DEAR FRIENDS, — I am profoundly moved by the sympathy of the Parisian Socialists, and by the splendid example of solidarity shown by our party. In no other party could be found more moral unity and nobility. I shall, however, be compelled to keep to the decision that I have from the first held against your fraternal solicitations. To restore my health, shaken by five years of continuous labours, a little relaxation is absolutely necessary for me; it grieves me much that I cannot at once, and with my whole power, respond to the so touching confidence of Socialist Paris. It seems to me, however, that our party would do wrong to use, and abuse to exhaustion, the powers of its servants. It ought, on the contrary, to find them a retreat where, from time to time, they could renew their energies, overtake the movement of ideas, and find again the vast horizons of thought and enlightenment. They would then return to the field of immediate action with greater energy and security.

Again, although I attach the very highest value to electoral and Parliamentary action, it would be dangerous to allow the people to believe that it is only in Parliament that its friends can be of any service. There is an enormous work of Socialist education to be accomplished. Although the young men of the poorer bourgeois, the savants, chemists, engineers and professors of to-morrow are permeated with the Socialist idea, they are not organised to disseminate it, and their science remains fruitless because it is not in contact with the decisive force, with the revolutionary energy of the militant proletariat. To this work of organisation, to this penetration of the proletariat, I should now like to devote myself. I should like to see, in all social and humanitarian questions, the studies and knowledge of all the investigators and savants who are animated with the Socialist idea put at the service of our party, of its worker’s organisations, and of its representatives.

In a proletariat, armed for action by science, we have the force which will save the world.

Never before has the Socialist party had greater need for the recognition of the whole of its ideal.

To-day France is bound down in a dark hour of equivocation and impotence.

Equivocation, because under the various names of nationalism and anti-Semitism, the Clerical party are exploiting to their own profit the noble instincts of the people, and the Caesarian demagogues, attempt to hide with their own noise their work of reaction and degradation.

Impotence, because if universal suffrage appears to repudiate political retrogression, it is only by a diminished and uncertain Radicalism that it affirms its desire of progress.

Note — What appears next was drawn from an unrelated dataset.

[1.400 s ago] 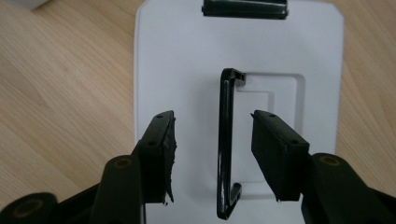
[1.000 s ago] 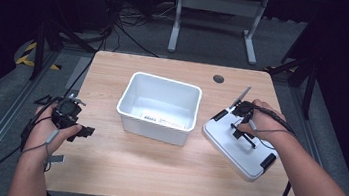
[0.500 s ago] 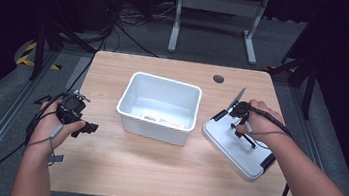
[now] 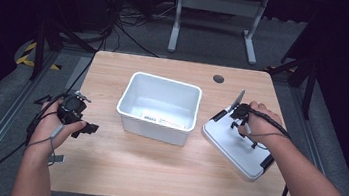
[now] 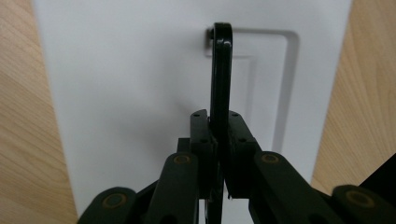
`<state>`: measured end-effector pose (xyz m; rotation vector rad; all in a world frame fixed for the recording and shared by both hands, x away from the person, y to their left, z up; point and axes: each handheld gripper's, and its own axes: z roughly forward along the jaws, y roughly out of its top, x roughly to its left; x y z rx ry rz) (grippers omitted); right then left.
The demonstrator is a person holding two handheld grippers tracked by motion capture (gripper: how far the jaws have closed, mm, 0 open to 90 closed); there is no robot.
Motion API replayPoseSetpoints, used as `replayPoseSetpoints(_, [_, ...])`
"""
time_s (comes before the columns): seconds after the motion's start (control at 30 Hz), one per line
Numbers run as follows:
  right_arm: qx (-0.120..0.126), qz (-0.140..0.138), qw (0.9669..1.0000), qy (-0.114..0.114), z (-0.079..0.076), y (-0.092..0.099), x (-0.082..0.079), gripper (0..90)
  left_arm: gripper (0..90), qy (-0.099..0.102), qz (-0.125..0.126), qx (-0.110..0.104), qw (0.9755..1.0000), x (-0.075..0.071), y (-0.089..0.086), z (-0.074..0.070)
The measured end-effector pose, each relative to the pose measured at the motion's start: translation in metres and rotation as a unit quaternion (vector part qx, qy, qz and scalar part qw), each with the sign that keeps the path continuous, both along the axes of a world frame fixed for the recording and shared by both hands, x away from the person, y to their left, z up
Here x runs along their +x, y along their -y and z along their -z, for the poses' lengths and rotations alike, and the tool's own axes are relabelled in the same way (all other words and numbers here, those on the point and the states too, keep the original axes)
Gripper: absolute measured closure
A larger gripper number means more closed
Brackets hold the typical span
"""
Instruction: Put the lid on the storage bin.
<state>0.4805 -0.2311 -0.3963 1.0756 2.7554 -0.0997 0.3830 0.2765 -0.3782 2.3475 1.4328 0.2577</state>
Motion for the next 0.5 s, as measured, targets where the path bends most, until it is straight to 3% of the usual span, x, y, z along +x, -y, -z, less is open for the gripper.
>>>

Let the Socialist party hold well aloft its idea and its light. Let it be above all compromise, a party of truth, and then the human conscience will find in it refuge and human labour its salvation.

By this common work of education and combat, in the Chamber and out of the Chamber, we remain united. No event can break or even relax the ties which bind us together. Those whose hearts have been stirred by the same Socialist hope are united in life and in death.

Once more, my thanks. Thanks to the proletariat of Paris, and Vive la République Sociale.

Jean Jaurès.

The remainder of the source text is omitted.